Exercise: Determine how many lines in the records hold "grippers", then give that number by itself.
=== Records for this task ===
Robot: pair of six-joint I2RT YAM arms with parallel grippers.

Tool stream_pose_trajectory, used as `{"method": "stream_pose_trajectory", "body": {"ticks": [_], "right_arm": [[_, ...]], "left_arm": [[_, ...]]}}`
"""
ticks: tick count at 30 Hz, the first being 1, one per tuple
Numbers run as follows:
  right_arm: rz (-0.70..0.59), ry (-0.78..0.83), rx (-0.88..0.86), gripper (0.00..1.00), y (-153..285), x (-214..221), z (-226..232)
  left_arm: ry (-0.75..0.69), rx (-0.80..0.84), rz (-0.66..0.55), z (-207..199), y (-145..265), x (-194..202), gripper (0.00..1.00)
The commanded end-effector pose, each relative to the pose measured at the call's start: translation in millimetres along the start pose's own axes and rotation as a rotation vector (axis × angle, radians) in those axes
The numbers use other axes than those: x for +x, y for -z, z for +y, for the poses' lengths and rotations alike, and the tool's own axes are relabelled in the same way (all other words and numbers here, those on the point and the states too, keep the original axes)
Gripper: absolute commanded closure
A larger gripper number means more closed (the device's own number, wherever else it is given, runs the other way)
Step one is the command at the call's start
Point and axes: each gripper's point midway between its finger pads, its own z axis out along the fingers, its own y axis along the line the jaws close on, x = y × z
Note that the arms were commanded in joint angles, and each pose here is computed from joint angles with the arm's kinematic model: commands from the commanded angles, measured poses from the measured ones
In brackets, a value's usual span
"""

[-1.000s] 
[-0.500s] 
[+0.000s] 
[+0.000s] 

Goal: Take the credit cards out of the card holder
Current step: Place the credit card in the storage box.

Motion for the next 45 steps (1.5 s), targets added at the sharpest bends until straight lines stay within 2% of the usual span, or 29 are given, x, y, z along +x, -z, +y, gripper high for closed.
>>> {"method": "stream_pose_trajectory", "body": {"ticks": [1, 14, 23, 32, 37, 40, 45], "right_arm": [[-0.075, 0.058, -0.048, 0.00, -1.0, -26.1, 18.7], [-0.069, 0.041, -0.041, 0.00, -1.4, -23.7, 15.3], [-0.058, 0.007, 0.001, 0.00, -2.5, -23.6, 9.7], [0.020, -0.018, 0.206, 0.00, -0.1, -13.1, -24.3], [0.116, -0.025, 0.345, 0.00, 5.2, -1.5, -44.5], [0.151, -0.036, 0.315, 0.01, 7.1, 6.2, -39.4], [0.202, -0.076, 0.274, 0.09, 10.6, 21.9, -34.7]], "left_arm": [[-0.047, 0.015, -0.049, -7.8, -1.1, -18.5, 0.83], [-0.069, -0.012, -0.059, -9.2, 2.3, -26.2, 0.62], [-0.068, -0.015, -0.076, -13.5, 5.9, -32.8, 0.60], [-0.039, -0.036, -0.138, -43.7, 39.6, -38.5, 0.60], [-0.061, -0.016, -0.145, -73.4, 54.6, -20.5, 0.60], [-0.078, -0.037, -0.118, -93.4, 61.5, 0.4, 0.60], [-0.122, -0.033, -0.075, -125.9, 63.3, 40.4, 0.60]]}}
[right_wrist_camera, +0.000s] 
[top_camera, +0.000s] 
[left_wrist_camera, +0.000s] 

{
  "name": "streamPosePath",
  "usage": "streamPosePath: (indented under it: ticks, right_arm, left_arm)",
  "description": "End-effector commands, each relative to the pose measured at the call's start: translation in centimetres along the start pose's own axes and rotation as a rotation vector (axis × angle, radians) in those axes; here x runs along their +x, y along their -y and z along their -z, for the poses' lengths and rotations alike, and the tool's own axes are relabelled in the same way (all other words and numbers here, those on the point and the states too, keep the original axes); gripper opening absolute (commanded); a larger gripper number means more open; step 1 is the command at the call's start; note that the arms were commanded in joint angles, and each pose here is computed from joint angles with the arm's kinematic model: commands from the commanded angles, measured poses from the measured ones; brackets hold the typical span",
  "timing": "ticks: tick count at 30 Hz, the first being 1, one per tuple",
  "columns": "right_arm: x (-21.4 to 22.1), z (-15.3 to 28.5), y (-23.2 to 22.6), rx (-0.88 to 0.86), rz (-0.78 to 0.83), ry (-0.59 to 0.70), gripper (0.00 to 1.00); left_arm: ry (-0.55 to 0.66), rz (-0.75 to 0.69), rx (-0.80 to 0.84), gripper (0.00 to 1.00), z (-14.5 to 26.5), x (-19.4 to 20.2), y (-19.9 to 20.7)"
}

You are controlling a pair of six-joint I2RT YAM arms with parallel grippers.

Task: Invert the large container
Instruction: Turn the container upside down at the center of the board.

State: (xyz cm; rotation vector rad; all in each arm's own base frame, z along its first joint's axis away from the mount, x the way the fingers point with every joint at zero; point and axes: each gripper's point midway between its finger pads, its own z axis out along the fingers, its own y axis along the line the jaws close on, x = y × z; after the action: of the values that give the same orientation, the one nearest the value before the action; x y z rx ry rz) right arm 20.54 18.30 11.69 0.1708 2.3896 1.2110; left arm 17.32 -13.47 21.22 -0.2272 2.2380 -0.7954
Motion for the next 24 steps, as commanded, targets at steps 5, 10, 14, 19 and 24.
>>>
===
Output below: 2